The idea is to create a HashMap to store the 'FREQUENCIES' of each label and it is optimal to always remove the box having the least frequency. As our goal is to minimize the number of distinct labels left which is the same as maximizing the number of distinct labels that are completely removed from the table, i.e., no occurrence of that label is present on the table. As we want more and more labels to be completely removed we can select the least frequent label, as removing it completely will take the least amount of removals compared to any other label. This observation is very intuitive and can be found out by simulating the answers for some examples.  
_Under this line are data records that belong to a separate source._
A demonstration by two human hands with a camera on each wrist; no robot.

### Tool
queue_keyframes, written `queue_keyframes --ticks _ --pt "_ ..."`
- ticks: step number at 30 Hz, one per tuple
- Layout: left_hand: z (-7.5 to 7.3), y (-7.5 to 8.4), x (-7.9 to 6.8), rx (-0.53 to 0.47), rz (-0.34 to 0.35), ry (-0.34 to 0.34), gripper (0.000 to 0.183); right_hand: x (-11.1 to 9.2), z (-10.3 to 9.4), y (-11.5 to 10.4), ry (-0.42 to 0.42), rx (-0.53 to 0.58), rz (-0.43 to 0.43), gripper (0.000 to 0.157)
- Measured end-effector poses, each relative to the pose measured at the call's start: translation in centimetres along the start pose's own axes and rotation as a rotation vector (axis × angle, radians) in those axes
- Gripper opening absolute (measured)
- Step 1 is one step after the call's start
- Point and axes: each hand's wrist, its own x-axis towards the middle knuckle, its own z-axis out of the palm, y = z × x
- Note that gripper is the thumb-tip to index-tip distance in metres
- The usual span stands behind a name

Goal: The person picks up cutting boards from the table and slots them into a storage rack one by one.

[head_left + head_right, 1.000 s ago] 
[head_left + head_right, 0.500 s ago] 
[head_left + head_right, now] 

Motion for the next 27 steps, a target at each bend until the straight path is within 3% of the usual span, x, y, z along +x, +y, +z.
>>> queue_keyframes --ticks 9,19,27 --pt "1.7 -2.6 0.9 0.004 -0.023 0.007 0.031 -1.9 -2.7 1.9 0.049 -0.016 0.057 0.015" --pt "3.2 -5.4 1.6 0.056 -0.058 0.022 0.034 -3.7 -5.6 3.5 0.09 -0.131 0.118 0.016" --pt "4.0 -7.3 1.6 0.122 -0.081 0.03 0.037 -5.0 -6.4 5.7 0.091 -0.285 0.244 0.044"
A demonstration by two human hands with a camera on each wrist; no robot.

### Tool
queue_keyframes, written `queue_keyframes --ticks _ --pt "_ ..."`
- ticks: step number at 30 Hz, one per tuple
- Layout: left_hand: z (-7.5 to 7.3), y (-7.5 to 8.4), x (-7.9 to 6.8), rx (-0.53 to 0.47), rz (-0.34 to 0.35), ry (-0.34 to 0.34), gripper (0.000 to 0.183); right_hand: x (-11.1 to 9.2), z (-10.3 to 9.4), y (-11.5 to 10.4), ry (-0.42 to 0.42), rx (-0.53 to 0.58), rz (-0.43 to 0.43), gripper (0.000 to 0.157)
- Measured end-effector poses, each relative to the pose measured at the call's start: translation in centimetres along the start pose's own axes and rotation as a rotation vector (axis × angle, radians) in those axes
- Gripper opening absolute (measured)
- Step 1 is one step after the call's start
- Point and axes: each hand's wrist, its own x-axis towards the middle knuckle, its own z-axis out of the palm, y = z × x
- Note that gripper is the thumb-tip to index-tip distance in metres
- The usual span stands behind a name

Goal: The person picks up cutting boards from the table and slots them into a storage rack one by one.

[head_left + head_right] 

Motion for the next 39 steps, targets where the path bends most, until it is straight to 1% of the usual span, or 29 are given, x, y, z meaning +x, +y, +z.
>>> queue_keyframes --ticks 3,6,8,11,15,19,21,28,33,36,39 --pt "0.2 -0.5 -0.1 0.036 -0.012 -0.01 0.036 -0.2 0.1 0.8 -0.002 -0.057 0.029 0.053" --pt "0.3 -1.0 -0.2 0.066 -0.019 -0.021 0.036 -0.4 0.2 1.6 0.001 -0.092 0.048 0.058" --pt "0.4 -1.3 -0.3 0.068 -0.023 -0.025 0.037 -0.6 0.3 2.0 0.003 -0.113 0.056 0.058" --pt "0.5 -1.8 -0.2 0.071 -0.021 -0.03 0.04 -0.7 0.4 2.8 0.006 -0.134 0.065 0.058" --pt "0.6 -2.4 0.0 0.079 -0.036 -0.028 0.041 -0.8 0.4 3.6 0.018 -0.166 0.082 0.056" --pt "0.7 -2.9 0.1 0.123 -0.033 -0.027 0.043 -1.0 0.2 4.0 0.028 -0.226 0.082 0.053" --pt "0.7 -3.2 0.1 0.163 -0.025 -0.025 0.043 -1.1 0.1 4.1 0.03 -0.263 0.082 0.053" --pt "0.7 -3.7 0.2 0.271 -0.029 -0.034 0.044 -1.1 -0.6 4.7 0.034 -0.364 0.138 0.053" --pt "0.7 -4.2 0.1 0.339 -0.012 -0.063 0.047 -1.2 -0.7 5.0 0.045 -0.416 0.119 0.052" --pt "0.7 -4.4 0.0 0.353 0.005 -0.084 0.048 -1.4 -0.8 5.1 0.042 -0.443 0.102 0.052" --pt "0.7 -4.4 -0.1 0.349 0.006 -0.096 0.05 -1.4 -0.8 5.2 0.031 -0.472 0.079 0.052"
We can always select the label having the least frequency, until we have exhausted all ‘M’ removals. In the end our answers will be the number of labels that have not been removed completely till now.

 

Steps: 

  1. Iterate through ‘i’ = 0 to ‘N - 1’
    • If ‘ARR[i]’ is present in the HashMap, then we will increase its frequency. Otherwise, will add ARR[i] to the HashMap, and Initialize it's frequency as 1 as this is the first time the label ARR[i] is being inserted into the HashMap. 
  2. Create an array 'FREQUENCIES' containing the value of each key in the HashMap.
  3. Sort the 'FREQUENCIES' array in ascending order.
  4. Let 'DISTINCT_LABELS_LEFT' be the number of labels that are not removed till now. Initialize it as the number of elements in the 'FREQUENCIES' array, as no elements have been removed till now.
  5. Iterate through the ‘FREQUENCIES’ array
    • Let 'CURR' denote the current element.
    • If 'CURR' is smaller than or equal to ‘M’, then subtract 'CURR' from ‘M’, and decrease 'DISTINCT_LABELS_LEFT' by 1. As it is possible to remove the particular label completely, so we are removing at and decreasing the number of distinct labels left.
    • Otherwise we will end up iterating through the array, as no new labels can be removed because all the labels that are not removed will have a greater frequency.
  6. Return the 'DISTINCT_LABELS_LEFT' variable.